Your goal:
Your answer must hold only the lines below from the line containing "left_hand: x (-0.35" through the line containing "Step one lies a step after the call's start", each reproduced exactly.

========

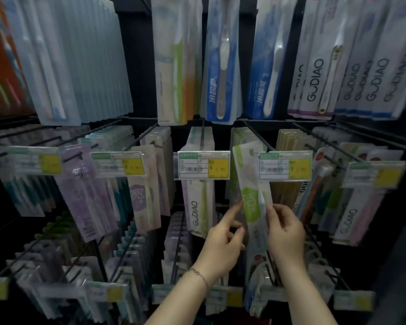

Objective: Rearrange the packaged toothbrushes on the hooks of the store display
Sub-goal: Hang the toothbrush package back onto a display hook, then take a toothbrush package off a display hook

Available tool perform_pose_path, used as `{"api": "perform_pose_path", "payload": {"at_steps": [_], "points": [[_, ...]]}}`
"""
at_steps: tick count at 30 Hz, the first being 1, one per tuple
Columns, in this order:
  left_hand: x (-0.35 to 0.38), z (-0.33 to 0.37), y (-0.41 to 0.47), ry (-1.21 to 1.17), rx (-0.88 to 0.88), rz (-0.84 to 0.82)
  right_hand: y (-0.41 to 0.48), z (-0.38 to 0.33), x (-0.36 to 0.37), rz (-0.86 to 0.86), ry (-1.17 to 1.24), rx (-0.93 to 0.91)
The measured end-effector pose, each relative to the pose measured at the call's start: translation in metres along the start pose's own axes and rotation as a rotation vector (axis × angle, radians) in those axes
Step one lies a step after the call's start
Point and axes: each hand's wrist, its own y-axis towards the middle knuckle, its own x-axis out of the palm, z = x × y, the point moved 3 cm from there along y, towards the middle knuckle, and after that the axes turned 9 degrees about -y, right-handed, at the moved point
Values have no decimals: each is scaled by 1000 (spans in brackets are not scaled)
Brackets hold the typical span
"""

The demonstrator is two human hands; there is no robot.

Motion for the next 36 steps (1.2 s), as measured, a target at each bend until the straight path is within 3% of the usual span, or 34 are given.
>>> {"api": "perform_pose_path", "payload": {"at_steps": [4,7,12,18,25,32,36], "points": [[-3,-2,17,46,71,156,4,4,-1,-5,38,-25],[-4,6,36,7,3,235,8,8,-4,-20,60,-31],[6,12,68,-67,-44,217,20,11,-17,-55,55,-64],[12,5,92,-148,-49,328,29,16,-25,-118,55,-85],[12,3,93,-118,-52,328,41,17,-22,-171,53,-70],[5,19,82,-86,7,349,50,27,-17,-268,209,191],[-1,24,72,-98,18,335,45,20,-16,-251,201,157]]}}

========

The completed task:
  left_hand: x (-0.35 to 0.38), z (-0.33 to 0.37), y (-0.41 to 0.47), ry (-1.21 to 1.17), rx (-0.88 to 0.88), rz (-0.84 to 0.82)
  right_hand: y (-0.41 to 0.48), z (-0.38 to 0.33), x (-0.36 to 0.37), rz (-0.86 to 0.86), ry (-1.17 to 1.24), rx (-0.93 to 0.91)
The measured end-effector pose, each relative to the pose measured at the call's start: translation in metres along the start pose's own axes and rotation as a rotation vector (axis × angle, radians) in those axes
Step one lies a step after the call's start

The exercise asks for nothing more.